Photo by Krystal Ramirez

No Editor, No Rules, No Limits: Inside the Zine Library

The Las Vegas Zine Library, located behind The Beat coffeehouse in the Emergency Arts gallery complex, is a punk rock essay collection, a poetry portfolio and an art depository, filled with more than 1,500 zines … which, as Zine Library co-founder Jeffrey Bennington Grindley will tell you, are not magazines. (A zine is a self-published creation with a circulation under 10,000 copies.)

Now in its fifth year, the space that began as a micro-archive of 1990s culture in Southern Nevada crammed onto a few bookshelves now fills nearly half a room. Anyone can submit a zine to the Zine Library’s post office box, and browsing is always welcomed (just don’t take any zines with you). The Library even receives tourist visitors, some of whom hail from as far away as Canada.

In a recent interview, Grindley shared a few fascinating facts about the unusual library he founded with Stephanie Seiler in 2010.

“Zines are at the root of a lot of things that become much bigger things. Seeing someone’s handwriting is something that doesn’t translate online.”

What first drew you to the zine culture?

When I would travel to other cities, I would always go into little independent bookstores and cafes and see do-it-yourself magazines. I went to a Zine Con here in 2000, where they had all these booths set up with people selling zines. It was amazing for me to see that people could publish their stuff free from an editor.

How did the zine library get started?

I had all these grandiose visions about putting [the Zine Library] in multiple parts of the city. I wanted to have a place to expose people to the idea of zines and self-publishing. The second half of the zine library is my lady, Stevie [Seiler]. She was the one who finally told me to do something after almost two years of talking about it. I approached The Beat in 2010 when they first opened, and they told me to go for it. I got about 100 zines together and put them on three shelves in the coffee shop. Pretty soon the shelves were completely full of zines from people who had given us their collections. So Emergency Arts let us take off the cabinets and repaint in the back of the store. It’s so generous to us. We’re so grateful that we can have a space rent-free, and be around creative people.

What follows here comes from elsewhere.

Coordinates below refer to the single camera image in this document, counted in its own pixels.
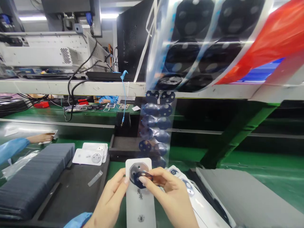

Stephanie Seiler and Jeffrey Grindley in the library that Kinkos built. Photo by Krystal Ramirez

Stephanie Seiler and Jeffrey Grindley in the library that Kinkos built. Photo by Krystal Ramirez

We’ve heard about “24-hour zine challenges.” What are those?

July is International Zine Month, and during this time, zine conventions around the country have a call for anyone to create a zine from start to finish in 24 hours. I participated one year. It was a lot of fun because of the swift movement through that time period. You can’t be worried about perfection. That’s what zines are about: The blemishes make them beautiful.

You’ve taught a teen workshop at Writer’s Block where everyone created a full zine in two sessions. How was that experience for you?

We’ve done a couple of zine workshops with adults and old-school zinesters, but the zines that came out of [this workshop] were beyond anything we’ve ever done before. I went in so nervous. Those 13-14 year olds were intimidating, but so inspiring.

We want to design the workshop to say that it doesn’t matter if you’re the most amazing drawer or writer. We just want you to express yourself. It can be really empowering to realize that the act of creating is what is valuable, not that you can sell it. It’s a really great and liberating form of communication and art.

Do you think the zine has a staying power?

We’re growing as a culture and discovering the ability to connect with more people. I don’t know how true it is that the personal connection is less, or it’s difficult to see it because the human connection is being reframed. Zines have so much value. Zines are at the root of a lot of things that become much bigger things [like the punk rock movement]. In that respect, they will be around for a long time. Seeing someone’s handwriting is something that doesn’t translate online.

Photo by Krystal Ramirez

Photo by Krystal Ramirez

What are some of the challenges facing the Zine Library?

We’re very lucky to have the space donated to us. We buy the sleeves to keep the zines in (editor’s note: the yellow tabs are labelled for local-made zines), but the next struggle is that we might not have enough space. It’s a great problem to have. We want to catalog the zines and create a spreadsheet so we know how many zines we have.

In the Zine Library, we have a basket that is next to the mailbox so when people are done they can return them for shelving. It’s hard to know who uses the library because there is no checkout system. When we come in to reorganize, having the basket full and the shelves messed up is one of the best feelings. I’m so grateful that people are finding the Zine Library.

What’s next for the Zine Library?

We would like to do more workshops with Writer’s Block. The crossover between them and us is really good to expose people to zines, reading, and self-publishing. One of the ways that Las Vegas is always talked about is that there is no culture, but people don’t really understand that it’s a young culture. The people who live here are very much a part of making the culture happen.